**REQUIRED WORK**
In the data below, find the line containing "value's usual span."; transcribe it and each line after it exactly, through the last, skipping pictures.

□ □ □ □

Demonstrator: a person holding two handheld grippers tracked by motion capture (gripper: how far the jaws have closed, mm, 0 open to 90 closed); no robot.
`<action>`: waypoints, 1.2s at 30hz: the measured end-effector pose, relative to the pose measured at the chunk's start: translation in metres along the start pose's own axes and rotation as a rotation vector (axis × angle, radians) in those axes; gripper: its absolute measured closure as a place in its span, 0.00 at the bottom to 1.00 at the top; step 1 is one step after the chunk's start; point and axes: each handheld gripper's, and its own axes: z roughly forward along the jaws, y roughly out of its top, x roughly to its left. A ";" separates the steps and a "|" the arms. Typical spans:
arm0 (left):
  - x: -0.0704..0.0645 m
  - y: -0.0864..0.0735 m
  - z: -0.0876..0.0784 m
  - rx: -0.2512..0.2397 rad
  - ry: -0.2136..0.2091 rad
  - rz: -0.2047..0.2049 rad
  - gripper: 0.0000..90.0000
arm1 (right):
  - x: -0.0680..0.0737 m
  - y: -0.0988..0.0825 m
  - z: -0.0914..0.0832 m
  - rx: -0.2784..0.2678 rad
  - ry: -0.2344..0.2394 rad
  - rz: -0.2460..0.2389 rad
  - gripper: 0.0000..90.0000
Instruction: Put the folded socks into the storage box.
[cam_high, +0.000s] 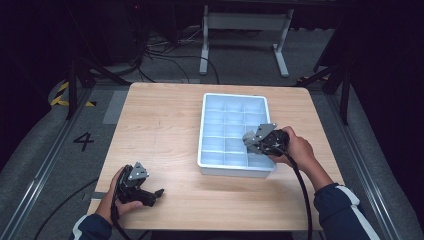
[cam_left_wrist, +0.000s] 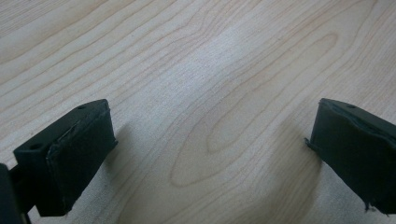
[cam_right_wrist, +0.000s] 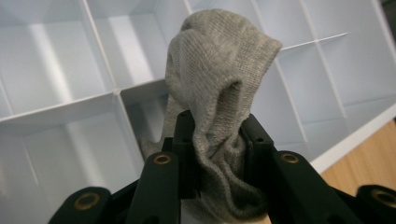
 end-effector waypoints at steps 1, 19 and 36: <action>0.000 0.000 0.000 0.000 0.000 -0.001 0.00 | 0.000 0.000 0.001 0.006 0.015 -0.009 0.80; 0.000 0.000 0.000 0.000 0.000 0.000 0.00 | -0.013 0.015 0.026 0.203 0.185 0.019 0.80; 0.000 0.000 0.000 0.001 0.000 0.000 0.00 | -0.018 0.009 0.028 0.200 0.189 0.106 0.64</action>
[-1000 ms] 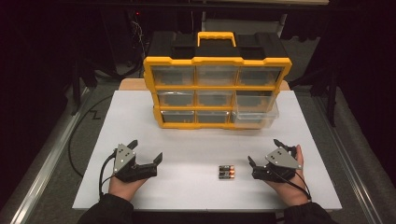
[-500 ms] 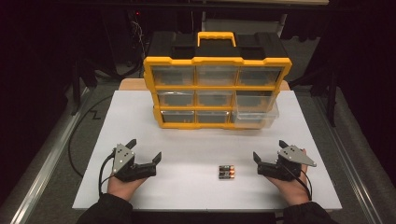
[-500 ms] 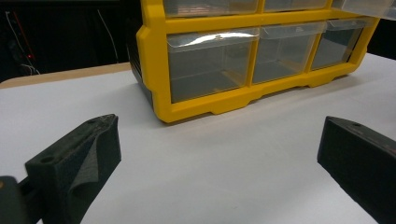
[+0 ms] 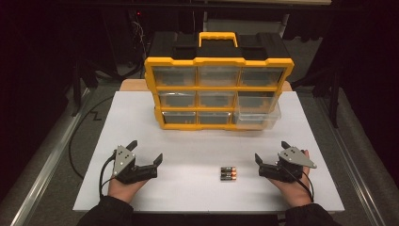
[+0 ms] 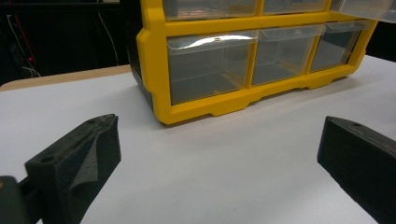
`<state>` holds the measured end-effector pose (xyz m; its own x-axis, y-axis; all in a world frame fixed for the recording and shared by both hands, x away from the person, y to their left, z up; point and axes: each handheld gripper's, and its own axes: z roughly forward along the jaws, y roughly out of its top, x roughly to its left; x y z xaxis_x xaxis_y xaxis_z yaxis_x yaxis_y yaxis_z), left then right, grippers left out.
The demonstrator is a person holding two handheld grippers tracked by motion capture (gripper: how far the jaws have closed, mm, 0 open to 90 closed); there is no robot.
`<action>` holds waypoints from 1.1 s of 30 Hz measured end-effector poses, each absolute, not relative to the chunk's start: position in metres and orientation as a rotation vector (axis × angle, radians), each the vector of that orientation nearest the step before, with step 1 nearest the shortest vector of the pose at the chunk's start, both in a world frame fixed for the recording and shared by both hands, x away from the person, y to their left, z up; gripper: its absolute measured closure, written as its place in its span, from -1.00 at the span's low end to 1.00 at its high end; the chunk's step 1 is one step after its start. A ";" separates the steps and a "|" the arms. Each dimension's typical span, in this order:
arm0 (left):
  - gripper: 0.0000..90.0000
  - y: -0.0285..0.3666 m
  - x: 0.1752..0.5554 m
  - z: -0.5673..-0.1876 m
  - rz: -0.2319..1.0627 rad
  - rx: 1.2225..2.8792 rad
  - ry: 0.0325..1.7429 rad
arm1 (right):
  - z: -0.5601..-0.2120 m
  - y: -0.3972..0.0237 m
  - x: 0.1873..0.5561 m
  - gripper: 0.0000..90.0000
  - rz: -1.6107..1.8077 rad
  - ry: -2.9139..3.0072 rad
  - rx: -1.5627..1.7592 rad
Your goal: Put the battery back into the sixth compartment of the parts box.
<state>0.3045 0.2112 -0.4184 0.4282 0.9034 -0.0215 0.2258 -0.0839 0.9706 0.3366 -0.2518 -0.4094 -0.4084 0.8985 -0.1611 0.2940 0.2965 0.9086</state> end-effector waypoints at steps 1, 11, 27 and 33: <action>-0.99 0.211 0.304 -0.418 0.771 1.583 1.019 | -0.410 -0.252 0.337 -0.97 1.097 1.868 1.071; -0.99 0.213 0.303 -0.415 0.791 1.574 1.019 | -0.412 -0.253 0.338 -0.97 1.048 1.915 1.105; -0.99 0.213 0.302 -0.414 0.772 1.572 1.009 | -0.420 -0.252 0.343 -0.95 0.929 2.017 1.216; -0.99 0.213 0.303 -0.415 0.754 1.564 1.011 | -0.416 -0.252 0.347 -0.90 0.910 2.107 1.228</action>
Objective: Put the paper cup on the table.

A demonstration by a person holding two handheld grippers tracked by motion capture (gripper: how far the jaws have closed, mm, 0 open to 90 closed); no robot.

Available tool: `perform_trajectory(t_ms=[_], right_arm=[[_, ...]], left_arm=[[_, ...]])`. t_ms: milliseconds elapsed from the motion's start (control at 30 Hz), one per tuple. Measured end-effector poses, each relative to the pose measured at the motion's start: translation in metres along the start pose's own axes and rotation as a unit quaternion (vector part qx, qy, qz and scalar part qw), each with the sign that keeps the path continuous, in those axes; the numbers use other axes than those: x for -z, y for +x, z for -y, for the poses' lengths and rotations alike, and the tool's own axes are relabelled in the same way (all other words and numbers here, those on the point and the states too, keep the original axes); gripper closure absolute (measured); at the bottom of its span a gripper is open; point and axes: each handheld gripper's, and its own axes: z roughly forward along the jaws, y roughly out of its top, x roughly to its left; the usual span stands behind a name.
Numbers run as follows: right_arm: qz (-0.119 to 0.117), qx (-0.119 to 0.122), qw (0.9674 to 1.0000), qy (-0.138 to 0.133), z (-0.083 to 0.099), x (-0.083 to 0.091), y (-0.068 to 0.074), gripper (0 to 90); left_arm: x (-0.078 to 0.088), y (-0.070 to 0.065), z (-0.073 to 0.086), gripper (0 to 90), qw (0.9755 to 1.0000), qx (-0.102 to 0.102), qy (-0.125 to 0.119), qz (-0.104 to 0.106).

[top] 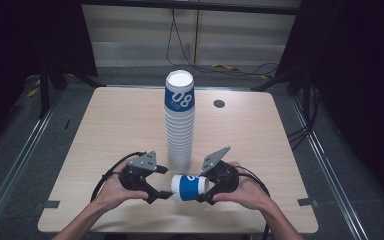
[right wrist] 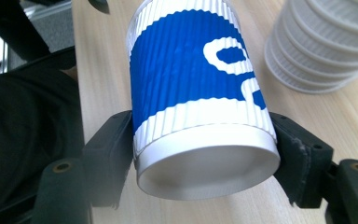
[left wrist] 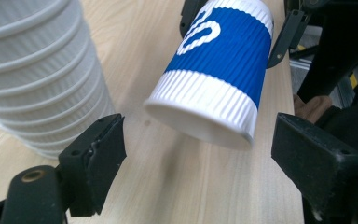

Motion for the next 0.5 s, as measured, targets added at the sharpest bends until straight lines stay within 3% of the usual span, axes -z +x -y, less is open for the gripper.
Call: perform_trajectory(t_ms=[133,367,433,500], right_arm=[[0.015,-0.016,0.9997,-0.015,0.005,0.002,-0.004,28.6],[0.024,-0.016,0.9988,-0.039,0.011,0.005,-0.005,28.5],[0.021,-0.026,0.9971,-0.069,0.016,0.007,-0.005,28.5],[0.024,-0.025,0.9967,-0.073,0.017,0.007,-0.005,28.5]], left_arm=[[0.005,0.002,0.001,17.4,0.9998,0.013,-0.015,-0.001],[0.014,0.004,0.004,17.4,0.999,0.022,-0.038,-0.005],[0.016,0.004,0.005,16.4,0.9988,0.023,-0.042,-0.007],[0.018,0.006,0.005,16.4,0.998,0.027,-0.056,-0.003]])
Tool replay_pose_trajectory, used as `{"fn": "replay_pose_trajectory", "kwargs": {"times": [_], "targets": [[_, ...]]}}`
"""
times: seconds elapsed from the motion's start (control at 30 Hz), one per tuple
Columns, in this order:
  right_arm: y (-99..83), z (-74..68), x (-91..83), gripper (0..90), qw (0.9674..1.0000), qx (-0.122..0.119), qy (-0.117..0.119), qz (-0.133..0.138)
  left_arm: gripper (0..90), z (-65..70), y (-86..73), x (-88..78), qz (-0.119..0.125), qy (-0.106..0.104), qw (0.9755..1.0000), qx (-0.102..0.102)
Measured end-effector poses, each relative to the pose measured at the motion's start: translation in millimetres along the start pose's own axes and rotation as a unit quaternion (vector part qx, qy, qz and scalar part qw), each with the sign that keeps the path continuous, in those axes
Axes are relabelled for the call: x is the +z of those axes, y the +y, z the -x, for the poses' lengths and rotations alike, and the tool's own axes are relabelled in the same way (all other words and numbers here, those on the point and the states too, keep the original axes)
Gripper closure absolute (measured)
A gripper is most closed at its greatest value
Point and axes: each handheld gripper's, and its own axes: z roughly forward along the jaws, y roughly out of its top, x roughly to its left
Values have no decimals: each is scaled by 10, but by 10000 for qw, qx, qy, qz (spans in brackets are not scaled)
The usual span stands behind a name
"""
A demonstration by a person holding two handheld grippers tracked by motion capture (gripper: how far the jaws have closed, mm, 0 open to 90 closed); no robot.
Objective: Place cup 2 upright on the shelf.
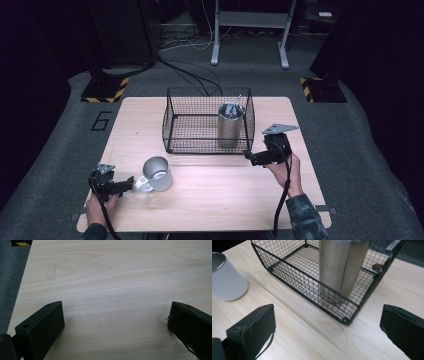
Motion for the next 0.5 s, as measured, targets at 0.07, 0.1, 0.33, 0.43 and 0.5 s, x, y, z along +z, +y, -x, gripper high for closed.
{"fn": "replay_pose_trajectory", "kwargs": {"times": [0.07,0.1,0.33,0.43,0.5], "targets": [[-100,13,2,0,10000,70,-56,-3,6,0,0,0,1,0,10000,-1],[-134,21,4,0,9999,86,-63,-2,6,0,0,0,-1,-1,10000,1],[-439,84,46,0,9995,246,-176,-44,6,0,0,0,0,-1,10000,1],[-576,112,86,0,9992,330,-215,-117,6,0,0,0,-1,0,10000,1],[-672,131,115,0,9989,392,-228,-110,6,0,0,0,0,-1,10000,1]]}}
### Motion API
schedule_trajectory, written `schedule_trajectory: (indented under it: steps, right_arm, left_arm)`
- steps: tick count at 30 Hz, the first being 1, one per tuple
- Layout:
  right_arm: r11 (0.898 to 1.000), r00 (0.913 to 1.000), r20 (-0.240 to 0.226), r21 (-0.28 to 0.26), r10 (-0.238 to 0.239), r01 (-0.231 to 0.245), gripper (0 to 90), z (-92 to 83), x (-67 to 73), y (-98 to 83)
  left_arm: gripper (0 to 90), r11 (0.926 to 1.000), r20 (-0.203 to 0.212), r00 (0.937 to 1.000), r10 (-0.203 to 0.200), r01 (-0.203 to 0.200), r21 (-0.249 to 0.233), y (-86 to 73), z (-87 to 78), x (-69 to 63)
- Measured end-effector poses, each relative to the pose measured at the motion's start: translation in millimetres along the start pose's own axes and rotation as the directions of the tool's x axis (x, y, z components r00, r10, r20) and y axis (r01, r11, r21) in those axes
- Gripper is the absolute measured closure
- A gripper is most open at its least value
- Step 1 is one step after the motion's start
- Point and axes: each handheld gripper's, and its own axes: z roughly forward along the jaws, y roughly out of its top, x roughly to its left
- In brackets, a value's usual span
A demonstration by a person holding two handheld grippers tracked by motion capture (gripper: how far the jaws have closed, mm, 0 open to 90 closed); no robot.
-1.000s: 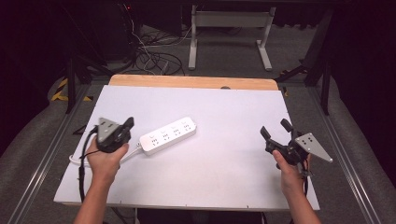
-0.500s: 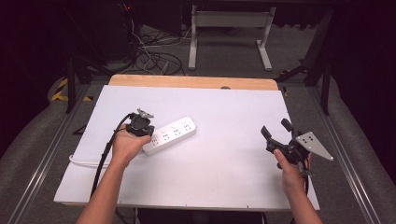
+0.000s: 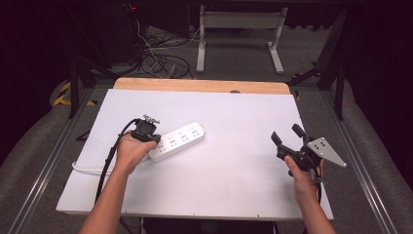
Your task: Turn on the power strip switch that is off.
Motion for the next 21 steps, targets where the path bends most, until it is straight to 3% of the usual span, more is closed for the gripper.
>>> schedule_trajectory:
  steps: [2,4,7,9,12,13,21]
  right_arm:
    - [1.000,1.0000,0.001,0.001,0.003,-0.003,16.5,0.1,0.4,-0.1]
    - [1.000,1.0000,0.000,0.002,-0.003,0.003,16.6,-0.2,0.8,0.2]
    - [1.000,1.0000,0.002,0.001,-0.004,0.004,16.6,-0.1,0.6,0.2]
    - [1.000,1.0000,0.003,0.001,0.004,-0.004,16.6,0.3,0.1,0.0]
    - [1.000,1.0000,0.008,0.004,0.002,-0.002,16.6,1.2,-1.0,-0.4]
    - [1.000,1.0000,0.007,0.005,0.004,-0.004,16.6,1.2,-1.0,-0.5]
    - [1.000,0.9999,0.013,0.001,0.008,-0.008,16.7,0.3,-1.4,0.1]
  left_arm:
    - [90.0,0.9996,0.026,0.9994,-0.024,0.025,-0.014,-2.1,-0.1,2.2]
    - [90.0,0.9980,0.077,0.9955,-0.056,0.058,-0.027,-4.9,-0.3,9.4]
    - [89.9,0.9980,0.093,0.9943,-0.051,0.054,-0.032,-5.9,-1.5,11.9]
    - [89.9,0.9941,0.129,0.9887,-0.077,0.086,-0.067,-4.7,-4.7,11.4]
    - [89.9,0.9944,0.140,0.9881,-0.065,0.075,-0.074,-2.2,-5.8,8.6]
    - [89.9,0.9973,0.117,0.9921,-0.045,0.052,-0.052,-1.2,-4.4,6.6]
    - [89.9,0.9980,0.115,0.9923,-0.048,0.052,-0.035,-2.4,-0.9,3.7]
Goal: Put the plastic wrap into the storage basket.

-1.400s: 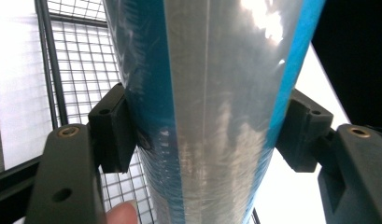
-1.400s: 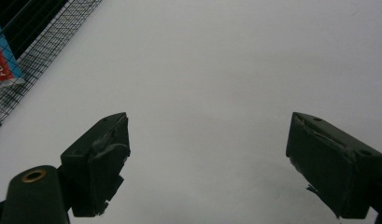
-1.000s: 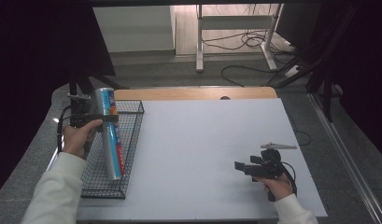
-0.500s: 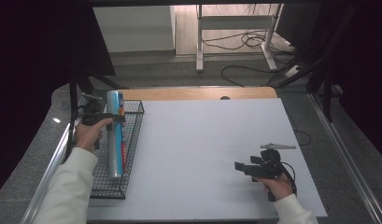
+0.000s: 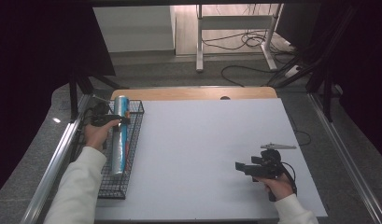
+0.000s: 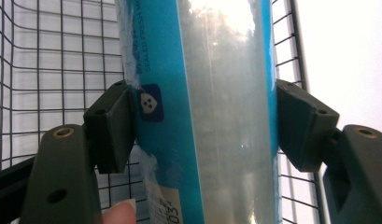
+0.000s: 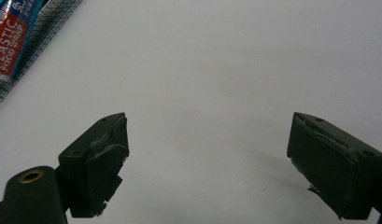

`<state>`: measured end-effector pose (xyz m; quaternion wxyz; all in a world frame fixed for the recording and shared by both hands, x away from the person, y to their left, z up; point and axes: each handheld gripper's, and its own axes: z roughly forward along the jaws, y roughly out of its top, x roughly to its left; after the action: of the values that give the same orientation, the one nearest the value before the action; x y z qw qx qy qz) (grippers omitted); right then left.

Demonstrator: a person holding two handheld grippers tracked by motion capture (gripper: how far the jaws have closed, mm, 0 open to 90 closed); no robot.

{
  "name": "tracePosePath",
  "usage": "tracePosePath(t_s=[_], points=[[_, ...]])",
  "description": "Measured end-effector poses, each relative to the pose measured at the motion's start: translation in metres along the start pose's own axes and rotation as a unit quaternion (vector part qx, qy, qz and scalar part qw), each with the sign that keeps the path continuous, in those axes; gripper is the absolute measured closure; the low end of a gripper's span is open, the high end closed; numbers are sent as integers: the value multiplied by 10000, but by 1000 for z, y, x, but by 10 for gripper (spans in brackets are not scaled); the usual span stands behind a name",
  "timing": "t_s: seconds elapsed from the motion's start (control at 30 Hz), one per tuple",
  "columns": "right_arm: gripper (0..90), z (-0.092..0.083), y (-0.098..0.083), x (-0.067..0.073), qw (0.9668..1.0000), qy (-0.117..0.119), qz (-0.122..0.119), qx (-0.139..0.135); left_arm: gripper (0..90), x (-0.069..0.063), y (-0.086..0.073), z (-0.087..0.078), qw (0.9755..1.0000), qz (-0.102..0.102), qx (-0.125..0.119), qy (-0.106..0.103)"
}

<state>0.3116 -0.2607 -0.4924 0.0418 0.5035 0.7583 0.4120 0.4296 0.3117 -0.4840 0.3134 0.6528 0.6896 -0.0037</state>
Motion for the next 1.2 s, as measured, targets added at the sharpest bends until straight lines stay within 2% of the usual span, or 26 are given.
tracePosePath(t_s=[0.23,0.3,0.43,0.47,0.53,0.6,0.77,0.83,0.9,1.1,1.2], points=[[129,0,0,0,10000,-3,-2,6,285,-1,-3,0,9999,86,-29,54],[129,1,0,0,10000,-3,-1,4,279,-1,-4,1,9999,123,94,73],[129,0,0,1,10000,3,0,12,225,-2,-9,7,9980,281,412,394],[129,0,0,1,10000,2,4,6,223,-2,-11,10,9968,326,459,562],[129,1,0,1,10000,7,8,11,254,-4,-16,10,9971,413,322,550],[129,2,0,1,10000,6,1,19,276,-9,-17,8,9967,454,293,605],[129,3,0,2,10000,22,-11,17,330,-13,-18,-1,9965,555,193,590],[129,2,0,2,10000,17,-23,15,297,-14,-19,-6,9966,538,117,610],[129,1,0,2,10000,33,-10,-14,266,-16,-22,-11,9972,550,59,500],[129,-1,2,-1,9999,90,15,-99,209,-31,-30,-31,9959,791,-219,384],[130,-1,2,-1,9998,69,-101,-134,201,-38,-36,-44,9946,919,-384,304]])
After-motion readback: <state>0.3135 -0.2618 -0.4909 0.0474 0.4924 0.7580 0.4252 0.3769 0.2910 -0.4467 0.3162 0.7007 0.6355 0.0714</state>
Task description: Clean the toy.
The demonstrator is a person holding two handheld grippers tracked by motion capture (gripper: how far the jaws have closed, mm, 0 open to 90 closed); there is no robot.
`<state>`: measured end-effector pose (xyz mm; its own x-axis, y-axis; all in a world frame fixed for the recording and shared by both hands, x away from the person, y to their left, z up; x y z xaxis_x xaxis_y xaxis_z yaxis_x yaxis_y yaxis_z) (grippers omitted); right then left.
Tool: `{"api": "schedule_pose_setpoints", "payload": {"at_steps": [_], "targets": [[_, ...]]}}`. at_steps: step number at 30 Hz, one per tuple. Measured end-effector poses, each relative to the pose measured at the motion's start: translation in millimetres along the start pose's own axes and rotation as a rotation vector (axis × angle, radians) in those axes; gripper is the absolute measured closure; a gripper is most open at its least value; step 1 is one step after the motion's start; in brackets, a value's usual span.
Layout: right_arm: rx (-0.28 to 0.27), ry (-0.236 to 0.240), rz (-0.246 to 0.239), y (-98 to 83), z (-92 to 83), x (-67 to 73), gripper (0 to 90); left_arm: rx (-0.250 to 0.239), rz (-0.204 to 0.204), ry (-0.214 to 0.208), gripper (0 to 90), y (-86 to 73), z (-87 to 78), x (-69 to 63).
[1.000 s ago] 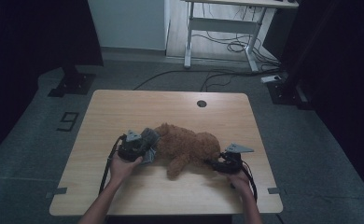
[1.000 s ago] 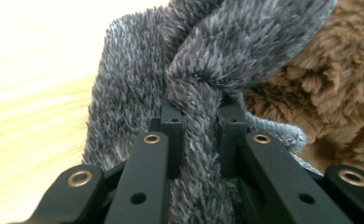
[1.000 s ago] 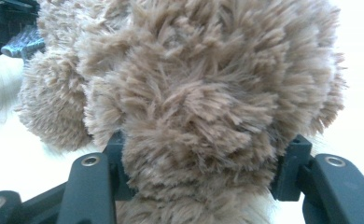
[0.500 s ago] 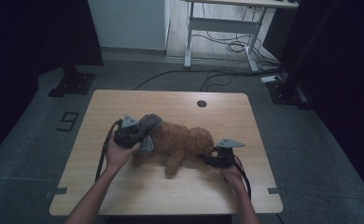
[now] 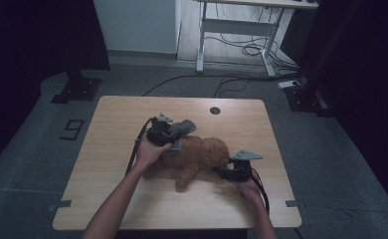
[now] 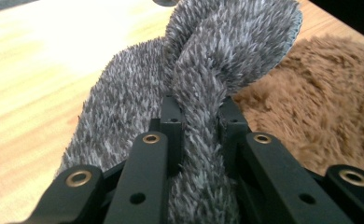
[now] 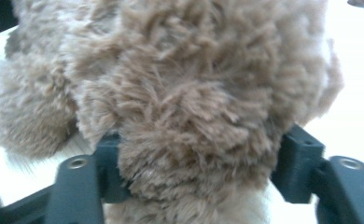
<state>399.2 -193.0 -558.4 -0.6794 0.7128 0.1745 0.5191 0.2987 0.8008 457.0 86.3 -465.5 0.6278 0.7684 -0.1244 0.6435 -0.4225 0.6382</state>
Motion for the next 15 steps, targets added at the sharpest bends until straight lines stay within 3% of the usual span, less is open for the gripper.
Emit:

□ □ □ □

**YOUR RESPONSE**
Tool: `{"api": "schedule_pose_setpoints", "payload": {"at_steps": [_], "targets": [[_, ...]]}}`. at_steps: step number at 30 Hz, one per tuple. Measured end-effector poses, each relative to the pose measured at the motion's start: translation in millimetres along the start pose's own axes and rotation as a rotation vector (axis × angle, radians) in those axes; gripper is the absolute measured closure; a gripper is most open at its least value; step 1 is one step after the motion's start; in brackets, a value's usual span.
Layout: right_arm: rx (-0.28 to 0.27), ry (-0.236 to 0.240), rz (-0.246 to 0.239), y (-98 to 83), z (-92 to 83), x (-67 to 73), gripper (0 to 90); left_arm: rx (-0.250 to 0.239), rz (-0.204 to 0.204), ry (-0.214 to 0.208), gripper (0 to 90), y (-86 to 73), z (-87 to 78), x (-69 to 63).
[1.000 s ago] 
[1.000 s ago] 
[1.000 s ago] 
[0.500 s ago] 
[now] 
[now] 
[now] 
<state>399.2 -193.0 -558.4 -0.6794 0.7128 0.1745 0.5191 0.2987 0.8008 457.0 86.3 -465.5 0.6278 0.7684 -0.1244 0.6435 -0.4225 0.6382</state>
Motion for the next 15 steps, targets added at the sharpest bends until straight lines stay within 3% of the usual span, less is open for the gripper.
Emit:

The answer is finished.